:: WORK TO BE COMPLETED ::
Nothing but the exact text of the entries should appear in your answer; pictures stay out.

[Saved data entries]
*** Begin section ***

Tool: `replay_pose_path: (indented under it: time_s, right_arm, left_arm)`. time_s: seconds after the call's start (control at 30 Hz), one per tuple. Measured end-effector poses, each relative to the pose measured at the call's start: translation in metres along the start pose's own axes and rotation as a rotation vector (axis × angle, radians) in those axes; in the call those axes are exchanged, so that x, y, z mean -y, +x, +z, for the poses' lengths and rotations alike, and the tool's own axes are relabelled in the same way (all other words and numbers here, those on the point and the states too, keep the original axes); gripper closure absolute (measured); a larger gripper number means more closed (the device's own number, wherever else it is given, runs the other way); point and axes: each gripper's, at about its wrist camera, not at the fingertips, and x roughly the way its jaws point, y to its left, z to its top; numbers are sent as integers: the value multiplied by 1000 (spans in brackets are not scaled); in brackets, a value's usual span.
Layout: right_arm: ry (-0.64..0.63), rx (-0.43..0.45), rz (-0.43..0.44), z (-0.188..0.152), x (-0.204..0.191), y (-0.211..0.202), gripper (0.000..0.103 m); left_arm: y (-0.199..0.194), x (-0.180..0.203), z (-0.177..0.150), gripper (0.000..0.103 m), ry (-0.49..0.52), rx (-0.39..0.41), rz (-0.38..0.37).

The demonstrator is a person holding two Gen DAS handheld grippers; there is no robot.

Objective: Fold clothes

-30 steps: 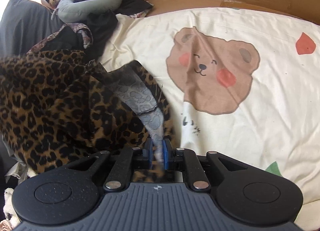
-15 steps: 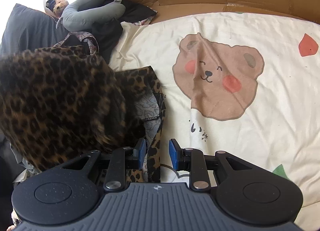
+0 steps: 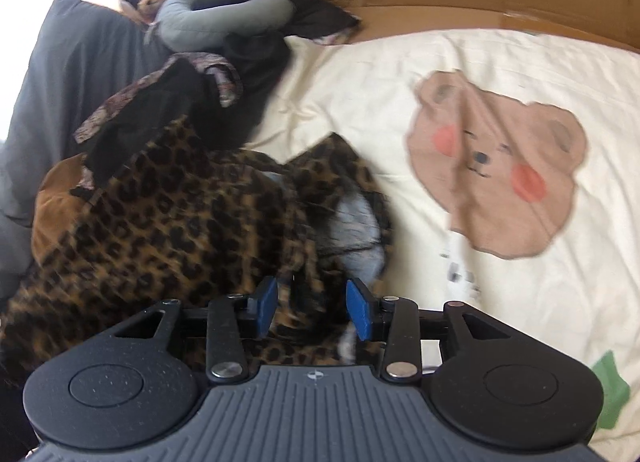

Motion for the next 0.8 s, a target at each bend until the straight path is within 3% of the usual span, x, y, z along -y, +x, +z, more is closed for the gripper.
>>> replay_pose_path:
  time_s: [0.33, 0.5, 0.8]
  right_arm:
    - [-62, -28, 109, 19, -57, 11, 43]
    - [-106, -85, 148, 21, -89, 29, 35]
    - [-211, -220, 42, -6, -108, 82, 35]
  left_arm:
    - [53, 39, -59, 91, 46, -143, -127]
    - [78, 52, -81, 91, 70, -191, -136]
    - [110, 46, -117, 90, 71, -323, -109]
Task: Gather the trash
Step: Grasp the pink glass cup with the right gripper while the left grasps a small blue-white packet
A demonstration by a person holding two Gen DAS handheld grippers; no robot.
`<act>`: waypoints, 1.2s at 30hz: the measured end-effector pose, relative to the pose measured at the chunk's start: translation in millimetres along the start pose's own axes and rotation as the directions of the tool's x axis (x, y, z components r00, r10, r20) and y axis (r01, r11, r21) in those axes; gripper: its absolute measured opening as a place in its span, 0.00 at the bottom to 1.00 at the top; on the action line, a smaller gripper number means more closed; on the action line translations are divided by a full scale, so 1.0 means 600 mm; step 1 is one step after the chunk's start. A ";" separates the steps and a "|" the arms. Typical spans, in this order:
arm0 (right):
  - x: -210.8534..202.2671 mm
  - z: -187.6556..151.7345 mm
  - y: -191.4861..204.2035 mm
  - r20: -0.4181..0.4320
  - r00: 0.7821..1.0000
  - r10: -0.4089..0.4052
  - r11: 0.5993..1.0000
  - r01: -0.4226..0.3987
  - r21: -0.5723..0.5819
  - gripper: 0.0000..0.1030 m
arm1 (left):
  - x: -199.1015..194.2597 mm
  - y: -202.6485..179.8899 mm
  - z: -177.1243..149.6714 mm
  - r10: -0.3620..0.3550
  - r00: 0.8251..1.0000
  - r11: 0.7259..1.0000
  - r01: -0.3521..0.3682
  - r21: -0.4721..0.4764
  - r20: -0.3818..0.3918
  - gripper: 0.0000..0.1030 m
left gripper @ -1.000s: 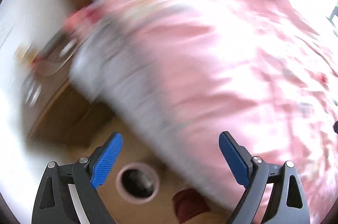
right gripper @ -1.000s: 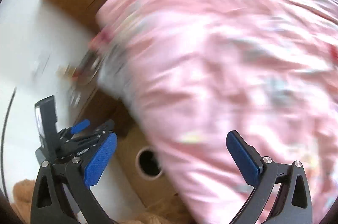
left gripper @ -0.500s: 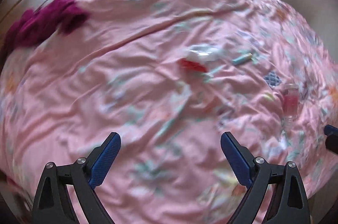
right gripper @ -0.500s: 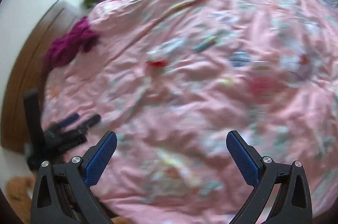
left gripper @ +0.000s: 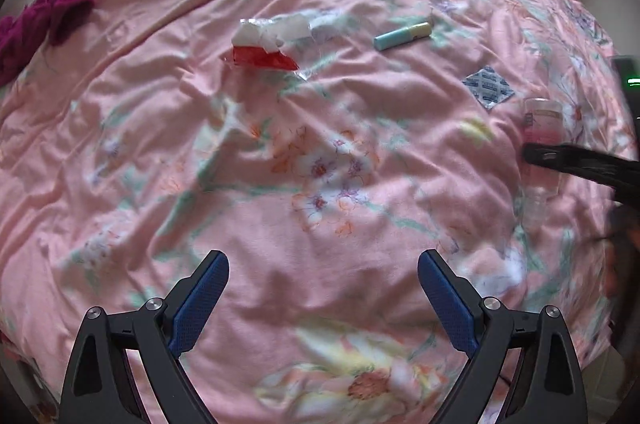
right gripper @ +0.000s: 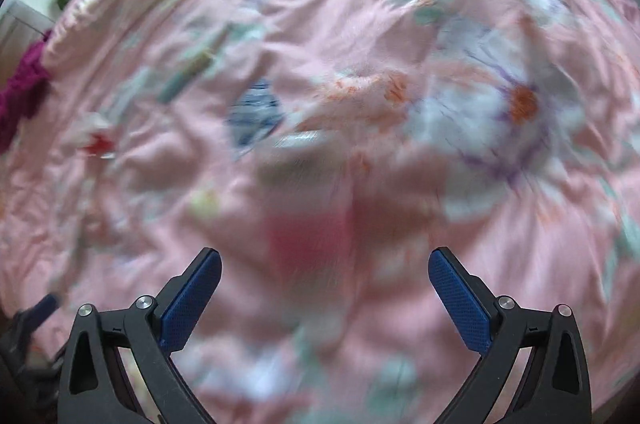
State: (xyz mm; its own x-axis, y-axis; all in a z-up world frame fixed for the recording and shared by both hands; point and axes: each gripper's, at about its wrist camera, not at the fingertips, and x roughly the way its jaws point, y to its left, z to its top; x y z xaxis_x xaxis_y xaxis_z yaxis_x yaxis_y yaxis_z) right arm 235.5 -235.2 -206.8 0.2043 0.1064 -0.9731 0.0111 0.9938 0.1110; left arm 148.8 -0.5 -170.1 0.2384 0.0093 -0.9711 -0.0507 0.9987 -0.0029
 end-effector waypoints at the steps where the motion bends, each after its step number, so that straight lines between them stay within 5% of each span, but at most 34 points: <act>1: 0.020 0.007 0.001 -0.030 0.999 -0.015 1.000 0.015 -0.011 1.00 | 0.006 0.001 0.003 -0.002 1.000 1.000 0.001 -0.012 -0.003 0.93; 6: 0.060 0.025 -0.002 -0.064 0.998 -0.026 0.999 0.024 -0.025 0.94 | 0.027 -0.009 0.031 -0.005 1.000 1.000 0.005 -0.023 0.004 0.93; 9: 0.026 0.018 0.002 -0.045 0.999 -0.002 0.997 -0.002 -0.082 0.44 | 0.028 -0.031 0.052 -0.020 0.999 1.000 0.020 0.005 0.037 0.93; 20: -0.069 -0.019 -0.066 -0.008 0.988 0.153 0.987 -0.153 -0.050 0.43 | 0.051 -0.166 0.162 -0.125 0.988 0.967 0.101 0.233 0.091 0.93; 33: -0.072 -0.011 -0.132 -0.024 0.973 0.231 0.973 -0.231 -0.001 0.43 | 0.150 -0.267 0.233 -0.178 0.984 0.958 0.172 0.229 0.004 0.92; 35: -0.068 -0.008 -0.132 -0.027 0.970 0.242 0.970 -0.241 0.007 0.43 | 0.160 -0.270 0.235 -0.204 0.979 0.955 0.203 0.217 -0.018 0.62; 36: -0.068 -0.008 -0.134 -0.028 0.968 0.248 0.969 -0.248 0.009 0.43 | 0.164 -0.270 0.235 -0.204 0.979 0.957 0.204 0.206 -0.024 0.18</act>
State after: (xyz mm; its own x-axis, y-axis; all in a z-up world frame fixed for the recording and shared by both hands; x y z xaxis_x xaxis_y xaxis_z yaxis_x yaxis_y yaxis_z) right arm 221.5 -319.3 -176.9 0.1733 0.3503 -0.9204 -0.0311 0.9361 0.3504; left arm 317.1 -154.4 -231.5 0.2202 -0.1955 -0.9557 0.2001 0.9679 -0.1519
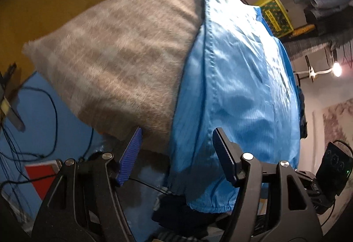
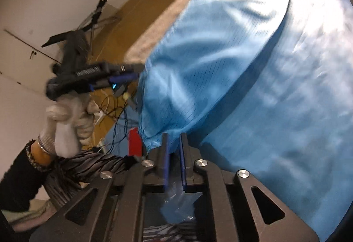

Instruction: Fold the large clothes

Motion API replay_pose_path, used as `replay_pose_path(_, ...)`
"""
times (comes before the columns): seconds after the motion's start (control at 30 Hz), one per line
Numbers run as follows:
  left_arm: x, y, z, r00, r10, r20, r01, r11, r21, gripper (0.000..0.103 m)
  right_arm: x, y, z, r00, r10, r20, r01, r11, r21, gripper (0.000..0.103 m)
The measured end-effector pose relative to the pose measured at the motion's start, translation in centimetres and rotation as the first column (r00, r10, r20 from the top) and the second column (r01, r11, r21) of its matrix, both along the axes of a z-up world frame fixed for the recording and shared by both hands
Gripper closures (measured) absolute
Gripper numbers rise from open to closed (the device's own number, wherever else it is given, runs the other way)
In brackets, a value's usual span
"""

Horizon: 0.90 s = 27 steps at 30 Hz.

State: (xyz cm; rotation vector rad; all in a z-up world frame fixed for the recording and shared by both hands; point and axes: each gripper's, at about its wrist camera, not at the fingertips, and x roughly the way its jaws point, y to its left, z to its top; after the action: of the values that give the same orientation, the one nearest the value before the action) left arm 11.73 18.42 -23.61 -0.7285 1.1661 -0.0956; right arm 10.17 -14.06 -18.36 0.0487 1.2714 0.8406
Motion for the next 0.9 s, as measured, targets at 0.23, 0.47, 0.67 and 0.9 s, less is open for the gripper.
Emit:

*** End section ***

:: EXERCISE RESULT ::
Tool: `replay_pose_path: (indented under it: time_s, right_arm, left_arm)`. time_s: seconds after the call's start (control at 30 Hz), one per tuple. Measured end-effector poses, each relative to the pose measured at the call's start: translation in metres along the start pose's own axes and rotation as a rotation vector (axis × angle, radians) in those axes; in the call those axes are exchanged, so that x, y, z mean -y, +x, +z, for the poses' lengths and rotations alike, and the tool's own axes are relabelled in the same way (all other words and numbers here, those on the point and the states too, keep the original axes); gripper closure absolute (measured); a larger gripper number means more closed (the device's own number, wherever else it is given, runs the other way); point and axes: each gripper's, at about its wrist camera, not at the fingertips, and x roughly the way its jaws point, y to its left, z to its top; numbers are sent as integers: the value multiplied by 1000 (spans in brackets are not scaled); in brackets, a value's usual span.
Layout: right_arm: ry (-0.64..0.63), rx (-0.43..0.45), rz (-0.43..0.44), z (-0.188..0.152), x (-0.204..0.191), y (-0.211..0.202), gripper (0.000..0.103 m); left_arm: y (-0.199..0.194), x (-0.180..0.203), z (-0.177..0.150), gripper (0.000..0.103 m), ry (-0.49..0.52), rx (-0.39..0.41), rz (-0.38..0.37).

The demonstrator is a person holding two Gen DAS handheld grippers; there is no robot.

Objective: Fold clothes

-30 steps: 
-15 steps: 
+0 steps: 

Motion for the next 0.8 s, a target at each bend until the straight path is within 3% of the usual span, x, y, z along -y, +x, +z, more is closed for the gripper.
>>> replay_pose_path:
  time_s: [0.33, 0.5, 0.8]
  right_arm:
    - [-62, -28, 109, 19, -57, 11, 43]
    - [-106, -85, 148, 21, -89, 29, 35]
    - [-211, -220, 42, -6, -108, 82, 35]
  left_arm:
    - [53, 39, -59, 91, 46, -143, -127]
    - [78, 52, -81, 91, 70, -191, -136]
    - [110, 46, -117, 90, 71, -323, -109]
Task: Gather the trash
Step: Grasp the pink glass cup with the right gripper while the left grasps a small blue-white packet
A demonstration by a person holding two Gen DAS handheld grippers; no robot.
`<act>`: waypoints, 1.2s at 30hz: the measured end-effector pose, relative to the pose measured at the chunk's start: translation in millimetres along the start pose's own axes and rotation as the directions of the tool's x axis (x, y, z components r00, r10, r20) and y axis (r01, r11, r21) in those axes; gripper: its absolute measured opening as a place in its span, 0.00 at the bottom to 1.00 at the top; on the action line, a smaller gripper number means more closed; on the action line translations are divided by a full scale, so 1.0 means 600 mm; step 1 is one step after the chunk's start. A ";" separates the steps and a "|" the arms. Typical spans, in this order:
arm0 (right):
  - x: -210.8534..202.2671 mm
  - z: -187.6556..151.7345 mm
  - y: -191.4861..204.2035 mm
  - r20: -0.4181..0.4320
  - r00: 0.7821..1.0000
  - r10: -0.4089..0.4052
  - r11: 0.5993..1.0000
  - r01: -0.4226..0.3987
  - r21: -0.5723..0.5819
  - gripper: 0.0000..0.1030 m
arm1 (left):
  - x: -199.1015..194.2597 mm
  - y: -202.6485..179.8899 mm
  - z: -177.1243..149.6714 mm
  - r10: -0.3620..0.3550
  - r00: 0.8251..1.0000
  - r11: 0.7259..1.0000
  - r01: -0.3521..0.3682
  - r21: -0.4721..0.4764
  - r20: -0.3818..0.3918
  - gripper: 0.0000..0.1030 m
left gripper @ -1.000s: 
right gripper @ -1.000s: 
left gripper @ -0.500s: 
right gripper @ -0.500s: 
left gripper @ +0.000s: 
right gripper @ +0.000s: 
State: (xyz mm; its own x-axis, y-axis; all in a z-up world frame fixed for the recording and shared by both hands; point and axes: each gripper's, at about its wrist camera, not at the fingertips, and x roughly the way its jaws point, y to its left, z to its top; x y z xaxis_x xaxis_y xaxis_z yaxis_x yaxis_y yaxis_z) right arm 235.5 -235.2 -206.8 0.2043 0.1064 -0.9731 0.0111 0.9938 0.1110; left arm 148.8 -0.5 -170.1 0.2384 0.0093 -0.9711 -0.0507 0.9987 -0.0029
 end-effector waypoints at the steps where the motion bends, each after its step number, so that straight lines between them stay within 5% of each span, but at most 34 points: <act>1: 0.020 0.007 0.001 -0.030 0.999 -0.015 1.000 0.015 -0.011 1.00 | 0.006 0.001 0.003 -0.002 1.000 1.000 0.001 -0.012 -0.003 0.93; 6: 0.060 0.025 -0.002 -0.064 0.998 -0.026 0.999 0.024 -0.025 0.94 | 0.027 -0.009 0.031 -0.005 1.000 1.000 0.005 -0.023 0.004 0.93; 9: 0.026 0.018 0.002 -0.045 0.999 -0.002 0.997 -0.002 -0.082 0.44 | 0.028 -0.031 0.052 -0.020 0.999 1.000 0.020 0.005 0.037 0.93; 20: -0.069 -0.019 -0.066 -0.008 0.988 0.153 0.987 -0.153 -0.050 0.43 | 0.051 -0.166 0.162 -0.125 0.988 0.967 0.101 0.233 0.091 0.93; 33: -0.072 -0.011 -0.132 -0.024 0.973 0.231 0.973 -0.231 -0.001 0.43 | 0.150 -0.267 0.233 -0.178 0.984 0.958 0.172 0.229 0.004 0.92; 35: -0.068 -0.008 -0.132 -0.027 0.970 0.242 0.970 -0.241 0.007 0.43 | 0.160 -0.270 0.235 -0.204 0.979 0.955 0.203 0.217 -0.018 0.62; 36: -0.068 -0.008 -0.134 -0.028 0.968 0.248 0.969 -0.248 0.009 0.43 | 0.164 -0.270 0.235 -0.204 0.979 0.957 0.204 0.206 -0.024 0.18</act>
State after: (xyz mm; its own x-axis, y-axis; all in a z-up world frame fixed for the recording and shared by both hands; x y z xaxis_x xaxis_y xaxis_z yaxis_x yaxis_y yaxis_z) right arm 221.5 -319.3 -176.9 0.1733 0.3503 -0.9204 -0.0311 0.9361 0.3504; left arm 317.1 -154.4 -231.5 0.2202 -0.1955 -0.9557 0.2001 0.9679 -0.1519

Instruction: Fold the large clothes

Motion API replay_pose_path, used as `replay_pose_path(_, ...)`
"""
times (comes before the columns): seconds after the motion's start (control at 30 Hz), one per line
Numbers run as follows:
  left_arm: x, y, z, r00, r10, r20, r01, r11, r21, gripper (0.000..0.103 m)
  right_arm: x, y, z, r00, r10, r20, r01, r11, r21, gripper (0.000..0.103 m)
The measured end-effector pose relative to the pose measured at the motion's start, translation in centimetres and rotation as the first column (r00, r10, r20 from the top) and the second column (r01, r11, r21) of its matrix, both along the axes of a z-up world frame fixed for the recording and shared by both hands
Gripper closures (measured) absolute
Gripper numbers rise from open to closed (the device's own number, wherever else it is given, runs the other way)
In brackets, a value's usual span
"""

Horizon: 0.90 s = 27 steps at 30 Hz.

State: (xyz cm; rotation vector rad; all in a z-up world frame fixed for the recording and shared by both hands; point and axes: each gripper's, at about its wrist camera, not at the fingertips, and x roughly the way its jaws point, y to its left, z to its top; after the action: of the values that give the same orientation, the one nearest the value before the action) left arm 11.73 18.42 -23.61 -0.7285 1.1661 -0.0956; right arm 10.17 -14.06 -18.36 0.0487 1.2714 0.8406
Motion for the next 0.9 s, as measured, targets at 0.23, 0.47, 0.67 and 0.9 s, less is open for the gripper.
Emit:

The exercise asks for nothing further.